_Problem to solve_. What is needed is an exact transcription of the listing, with the images removed.

*** Available data

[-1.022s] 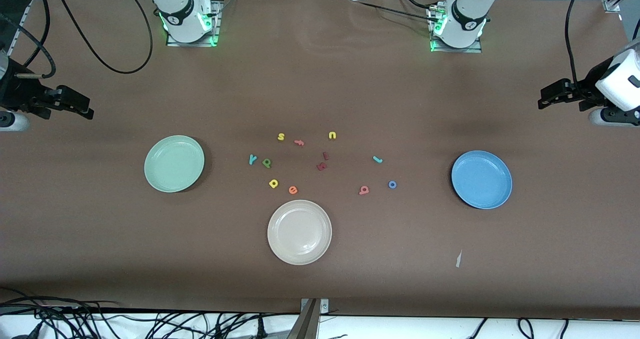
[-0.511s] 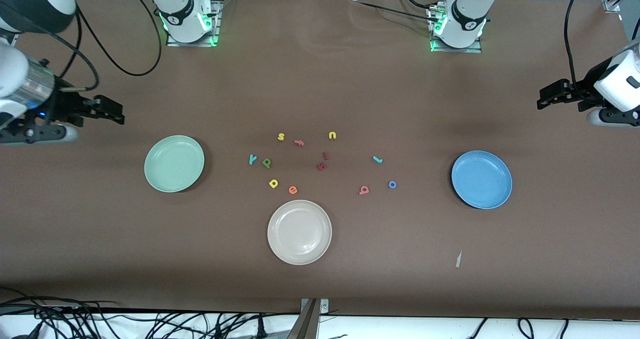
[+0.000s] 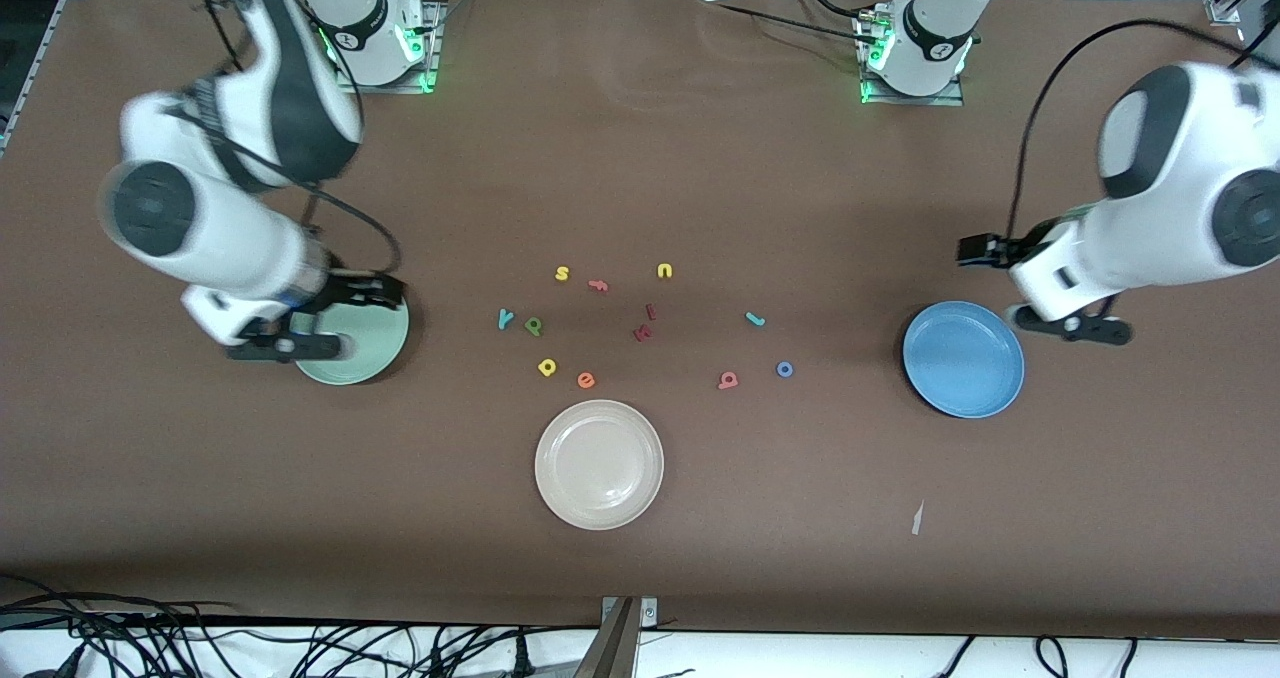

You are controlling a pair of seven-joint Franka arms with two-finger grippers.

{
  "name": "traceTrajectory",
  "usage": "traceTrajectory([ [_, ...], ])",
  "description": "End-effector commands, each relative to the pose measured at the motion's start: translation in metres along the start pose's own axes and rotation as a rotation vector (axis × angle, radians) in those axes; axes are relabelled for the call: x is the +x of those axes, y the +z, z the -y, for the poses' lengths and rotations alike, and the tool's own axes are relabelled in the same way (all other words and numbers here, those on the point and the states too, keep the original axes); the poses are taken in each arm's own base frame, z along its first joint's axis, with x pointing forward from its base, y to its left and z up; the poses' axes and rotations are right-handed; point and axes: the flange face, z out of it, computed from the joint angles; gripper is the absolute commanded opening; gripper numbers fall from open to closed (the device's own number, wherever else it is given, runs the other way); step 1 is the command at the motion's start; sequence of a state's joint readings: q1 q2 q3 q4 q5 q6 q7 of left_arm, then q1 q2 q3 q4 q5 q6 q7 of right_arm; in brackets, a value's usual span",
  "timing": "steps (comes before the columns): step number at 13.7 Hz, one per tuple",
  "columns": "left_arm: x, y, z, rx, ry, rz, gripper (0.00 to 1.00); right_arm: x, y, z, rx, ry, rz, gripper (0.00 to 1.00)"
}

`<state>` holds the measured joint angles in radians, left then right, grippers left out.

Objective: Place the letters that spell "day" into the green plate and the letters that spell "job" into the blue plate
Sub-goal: 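Reach the right gripper to teal y while the left gripper reaches blue o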

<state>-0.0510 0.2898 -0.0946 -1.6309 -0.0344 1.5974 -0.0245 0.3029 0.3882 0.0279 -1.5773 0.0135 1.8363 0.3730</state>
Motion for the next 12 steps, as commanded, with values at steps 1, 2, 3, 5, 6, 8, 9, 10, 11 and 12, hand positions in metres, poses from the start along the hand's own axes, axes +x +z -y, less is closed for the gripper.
traceTrajectory([
  [1, 0.033, 0.024, -0.045, -0.048, -0.03, -0.046, 1.0, -0.002, 0.036, 0.032, -0.033, 0.128, 0.016, 1.0],
  [2, 0.044, 0.041, -0.063, -0.044, -0.03, -0.054, 1.0, -0.009, 0.051, 0.047, -0.037, 0.139, 0.014, 1.0],
  [3, 0.053, 0.054, -0.078, -0.042, -0.045, -0.068, 1.0, -0.02, 0.071, 0.063, -0.038, 0.18, 0.006, 1.0],
  [5, 0.076, 0.083, -0.1, -0.048, -0.056, -0.124, 1.0, -0.041, 0.118, 0.079, -0.024, 0.283, -0.026, 1.0],
  [6, 0.088, 0.101, -0.112, -0.053, -0.062, -0.149, 1.0, -0.049, 0.135, 0.078, -0.017, 0.301, -0.037, 0.99],
  [8, 0.111, 0.136, -0.127, -0.057, -0.085, -0.214, 1.0, -0.063, 0.164, 0.079, -0.016, 0.353, -0.037, 0.92],
  [9, 0.118, 0.156, -0.135, -0.058, -0.093, -0.223, 1.0, -0.069, 0.174, 0.081, -0.011, 0.376, -0.045, 0.87],
  [10, 0.122, 0.172, -0.145, -0.055, -0.105, -0.22, 1.0, -0.071, 0.182, 0.081, -0.003, 0.404, -0.054, 0.81],
  [11, 0.125, 0.181, -0.147, -0.057, -0.12, -0.224, 1.0, -0.072, 0.188, 0.079, 0.001, 0.426, -0.055, 0.78],
  [12, 0.128, 0.184, -0.148, -0.06, -0.13, -0.226, 1.0, -0.071, 0.196, 0.079, 0.001, 0.44, -0.055, 0.77],
])
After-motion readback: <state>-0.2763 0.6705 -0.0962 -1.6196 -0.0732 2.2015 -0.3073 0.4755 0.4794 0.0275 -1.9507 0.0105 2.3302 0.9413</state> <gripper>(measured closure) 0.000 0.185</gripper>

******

_Response to the exercise_.
[-1.022s] 
[-0.511s] 
[+0.000s] 

You are controlling a pair of seven-joint Franka arms with two-finger grippers.

{
  "name": "traceTrajectory",
  "usage": "traceTrajectory([ [_, ...], ])",
  "description": "End-effector commands, each relative to the pose measured at the motion's start: translation in metres along the start pose's own axes and rotation as a rotation vector (axis × angle, radians) in those axes; axes are relabelled for the call: x is the +x of those axes, y the +z, z the -y, for the poses' lengths and rotations alike, and the tool's own axes are relabelled in the same way (all other words and numbers here, those on the point and the states too, keep the original axes); the poses are taken in each arm's own base frame, z along its first joint's axis, with x pointing forward from its base, y to its left and z up; the poses' axes and rotations are right-handed; point and axes: the flange face, z out of it, computed from the joint angles; gripper is the absolute commanded opening; gripper numbers fall from open to closed (the device's own number, wherever else it is given, runs the other way); step 1 is the command at the motion's start; sequence of a state's joint readings: q1 q2 q3 q4 q5 q6 q7 of left_arm, then q1 q2 q3 q4 q5 q6 q7 of right_arm; in brackets, a value's usual span",
  "timing": "steps (comes before the columns): step number at 13.7 Hz, one per tuple",
  "columns": "left_arm: x, y, z, rx, ry, rz, gripper (0.00 to 1.00); right_arm: x, y, z, rx, ry, rz, gripper (0.00 to 1.00)"
}

`<state>` holds the measured joint angles in radians, left then right, grippers left out.

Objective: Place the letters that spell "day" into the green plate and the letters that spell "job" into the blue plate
Sub-goal: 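Reach the right gripper to teal y while the left gripper reaches blue o
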
<state>-0.0510 0.2898 -0.0946 -1.6309 -0.0344 1.5974 -0.0245 0.3029 0.3882 0.0279 -1.5773 0.0135 1.8363 0.3730</state>
Motion for the next 12 steps, as commanded, with values at steps 1, 2, 3, 5, 6, 8, 9, 10, 11 and 12, hand positions in metres, poses from the start along the hand's own axes, axes +x +z -y, less is closed for the gripper.
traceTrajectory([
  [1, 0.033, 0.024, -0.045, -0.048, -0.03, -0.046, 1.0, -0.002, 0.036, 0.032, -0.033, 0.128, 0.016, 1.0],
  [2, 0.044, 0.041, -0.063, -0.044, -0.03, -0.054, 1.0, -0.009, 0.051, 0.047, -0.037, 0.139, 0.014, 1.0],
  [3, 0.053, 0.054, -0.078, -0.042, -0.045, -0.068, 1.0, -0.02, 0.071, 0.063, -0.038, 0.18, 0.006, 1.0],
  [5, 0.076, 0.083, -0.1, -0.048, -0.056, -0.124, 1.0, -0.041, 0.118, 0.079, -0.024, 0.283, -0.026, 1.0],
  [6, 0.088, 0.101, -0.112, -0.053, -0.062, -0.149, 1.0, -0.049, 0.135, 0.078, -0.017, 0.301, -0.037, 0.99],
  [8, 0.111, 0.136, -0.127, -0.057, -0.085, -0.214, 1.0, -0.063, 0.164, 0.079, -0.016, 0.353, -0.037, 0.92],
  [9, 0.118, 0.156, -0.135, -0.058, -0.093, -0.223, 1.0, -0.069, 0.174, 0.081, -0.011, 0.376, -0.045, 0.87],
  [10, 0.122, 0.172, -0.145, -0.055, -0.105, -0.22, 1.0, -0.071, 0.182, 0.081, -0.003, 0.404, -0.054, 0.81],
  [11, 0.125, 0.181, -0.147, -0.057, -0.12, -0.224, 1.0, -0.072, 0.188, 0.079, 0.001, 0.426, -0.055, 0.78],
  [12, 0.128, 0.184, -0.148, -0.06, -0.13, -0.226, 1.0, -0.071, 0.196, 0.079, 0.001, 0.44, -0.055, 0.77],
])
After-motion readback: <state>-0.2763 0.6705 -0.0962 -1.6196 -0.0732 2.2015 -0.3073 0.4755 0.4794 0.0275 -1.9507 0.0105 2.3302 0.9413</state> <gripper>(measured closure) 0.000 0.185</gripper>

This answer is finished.